How they found this out: “Between April 2017 and February 2018, CAR field investigation teams conducted six missions to Yemen to document weapons and IEDs seized from Houthi forces.” Worth the click, here.
We turn back stateside now for Trump’s odd budget-bill event. On Friday, the president backed off his threat to veto an omnibus appropriations, approving a DoD base budget of $654.6 billion. In an afternoon appearance at the White House, Trump read a list of weapons that the money would buy, an unusual step that reminded Global Business Editor Marcus Weisgerber of the end-of-day recitation of deals at Middle East arms shows. Here’s more from his report:
Inaccuracies: “Along the way, the commander in chief made several incorrect statements. For example, he said the money would ‘procure 34 Navy ships.’ But the Senate Appropriations Committee summary of the bill says, ‘In total, the agreement funds the construction of 14 new ships.’ He also said the bill included ‘$2.9 billion for 15 KC-46 tanker aircraft.’ In fact, the money allows the Air Force to buy 18 aerial refueling tankers.”

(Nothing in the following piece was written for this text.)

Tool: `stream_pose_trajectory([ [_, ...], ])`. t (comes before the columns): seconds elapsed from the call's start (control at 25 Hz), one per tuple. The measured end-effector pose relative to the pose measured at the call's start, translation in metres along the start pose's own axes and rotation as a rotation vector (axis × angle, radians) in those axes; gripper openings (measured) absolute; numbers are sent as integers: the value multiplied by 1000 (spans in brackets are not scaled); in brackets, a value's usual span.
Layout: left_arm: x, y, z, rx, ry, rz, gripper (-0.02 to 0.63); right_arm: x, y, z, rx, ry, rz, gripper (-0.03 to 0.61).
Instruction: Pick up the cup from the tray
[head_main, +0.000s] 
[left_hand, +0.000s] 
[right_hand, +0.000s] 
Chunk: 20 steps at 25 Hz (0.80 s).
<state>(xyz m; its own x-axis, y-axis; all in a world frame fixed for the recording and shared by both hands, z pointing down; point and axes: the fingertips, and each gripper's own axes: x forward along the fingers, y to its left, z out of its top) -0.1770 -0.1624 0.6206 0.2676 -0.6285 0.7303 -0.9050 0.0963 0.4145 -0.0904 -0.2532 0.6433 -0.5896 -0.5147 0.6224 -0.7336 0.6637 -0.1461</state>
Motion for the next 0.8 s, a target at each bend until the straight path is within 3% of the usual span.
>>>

Mattis’s misleading budget claim. “Standing beside Trump, Defense Secretary Jim Mattis said, ‘We received the largest military budget in history.’ In real terms — that is, after adjusting for inflation — the Pentagon’s budget was much bigger between 2007 and 2011 under President’s George W. Bush and Barack Obama. Their budgets came at the height of the Iraq War when hundreds of thousands U.S. forces were deployed in combat.”
Trump: Dems oppose the military. “Then there was Trump’s unusual statements about Democratic lawmakers’ ‘opposition to the military’ and accusing them, in so many words, of not supporting the troops.” Read on, here.
Also on Friday: Trump again pushed ban on transgender troops. The White House issued a new order “banning transgender individuals from serving in the military except under ‘limited circumstances,’ again insisting they pose a threat to military readiness,” Military Times reported. Advocacy groups noted that the order has no immediate practical effect, as the ban has been rejected by one court and is under legal challenge in four more. Read on, here.
Mattis memo: The White House also released Mattis’ 44-page memo on the subject, submitted in February, some seven months after Trump surprised his defense secretary by tweeting out his desire to ban transgender people from serving in uniform.
A new first in military tech at sea: F-35B “show of stealth aircraft force” in the Philippine Sea. The U.S. Navy invited reporters aboard the USS Wasp late last week, and Reuters went along for the demonstration.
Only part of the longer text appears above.